Contest judges, including William Pack, senior principle systems engineer with Raytheon Space and Airborne Systems, said they were impressed with the undergraduates’ knowledge and research progress.
“When I was an undergraduate 20 years ago, the push for research was not at that level. We were trying to prepare for grad school research,” Pack said. “But these kids have really picked up a lot of knowledge in a short amount of time and are already at the cutting edge in some areas.”
UT Dallas alumnus David Williamson BS’98, MS’02, MS’03, vice president of geoscience at Forge Energy, has judged the contest in the past and said the event showcases the breadth of areas available for student research.
“I’m not surprised, but this pleasantly reaffirms that year after year after year the quality of student research is astounding,” he said. “The caliber of the students, the fact that they are doing undergraduate research at this level with diverse applicability is wonderful.”
Lynn Mortensen, a retired vice president for engineering at Raytheon, said that the student-researchers learn other essential skills that are crucial in the post-graduation workforce.
“The teamwork aspect and the ability to communicate are important,” said Mortensen, who is a member of the Jonsson School’s Industrial Advisory Council. “To be able to explain concepts to people who are not intimate with their research is essential, especially when you are out there trying to look for grant money and excite other people. Those soft skills are incredibly valuable.”
Mortensen also was impressed by the fact that several contestants were first-year students.
“To be involved with this advanced research at the freshman level is pretty amazing,” she said. “It speaks volumes about the opportunities that are at UT Dallas for students to come in and not just go through standard classes, but to get hands-on research experience, and get excited about it.”

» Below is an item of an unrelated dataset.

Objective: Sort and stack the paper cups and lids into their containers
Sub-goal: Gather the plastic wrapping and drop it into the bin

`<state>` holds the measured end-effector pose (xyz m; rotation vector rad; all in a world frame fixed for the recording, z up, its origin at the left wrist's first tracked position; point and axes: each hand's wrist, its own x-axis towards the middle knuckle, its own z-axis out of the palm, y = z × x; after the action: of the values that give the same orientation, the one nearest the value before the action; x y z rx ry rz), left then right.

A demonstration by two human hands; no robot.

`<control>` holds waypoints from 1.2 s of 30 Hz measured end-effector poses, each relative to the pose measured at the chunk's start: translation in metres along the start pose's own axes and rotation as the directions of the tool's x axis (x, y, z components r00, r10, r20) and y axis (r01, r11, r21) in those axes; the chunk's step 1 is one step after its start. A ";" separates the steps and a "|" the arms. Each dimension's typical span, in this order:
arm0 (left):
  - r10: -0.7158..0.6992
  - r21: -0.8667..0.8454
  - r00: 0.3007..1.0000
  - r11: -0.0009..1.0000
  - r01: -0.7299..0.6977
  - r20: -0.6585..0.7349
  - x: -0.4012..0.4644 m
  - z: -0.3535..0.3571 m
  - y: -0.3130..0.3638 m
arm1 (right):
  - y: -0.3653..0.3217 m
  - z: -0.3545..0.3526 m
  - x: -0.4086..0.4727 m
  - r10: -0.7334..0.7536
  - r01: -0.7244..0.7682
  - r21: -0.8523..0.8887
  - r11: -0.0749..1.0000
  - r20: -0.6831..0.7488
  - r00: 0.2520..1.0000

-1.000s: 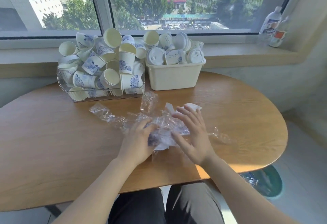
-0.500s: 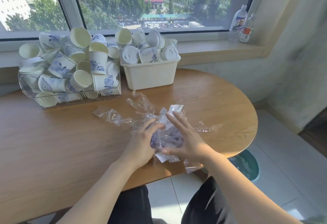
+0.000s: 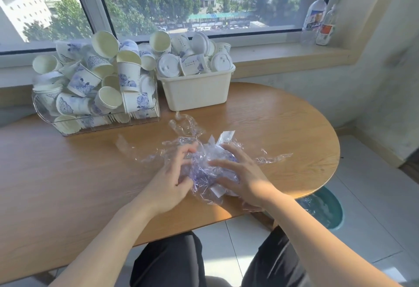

Undergraduate Research Poster Contest Finals
First place: Justin Miller, chemistry senior, School of Natural Sciences and Mathematics
Second place: Vasu Jindal, computer science freshman, Erik Jonsson School of Engineering and Computer Science
Third place: Taylor Sells, biology senior, School of Natural Sciences and Mathematics
- Dr. Jason Ballengee, senior research engineer, PepsiCo
- Todd Edwards, engineer, Raytheon Intelligence, Information and Services
- Judah Epstein, adjunct geology faculty, Brookhaven College
- Dr. Barbara Fishel, dean of studies/director of research, The Hockaday School
- Dr. Tom Hill, retired fellow, Hewlett Packard
- Lynn Mortensen, retired vice president for engineering, Raytheon
- William Pack, senior principal systems engineer, Raytheon Space and Airborne Systems
- Dr. David Thomas, executive vice president, research & development, Dr Pepper Snapple
- David Williamson, vice president of geoscience, Forge Energy
- Steve Zimmel, head of VoLTE Competence Center, Ericsson
Melanie Maurer is a bioengineering junior and Eugene McDermott Scholar who has worked in UT Dallas research labs since her freshman year. Her project, which has applications to cardiovascular disease, examined how white blood cells called macrophages grow and proliferate on surfaces of varying stiffness.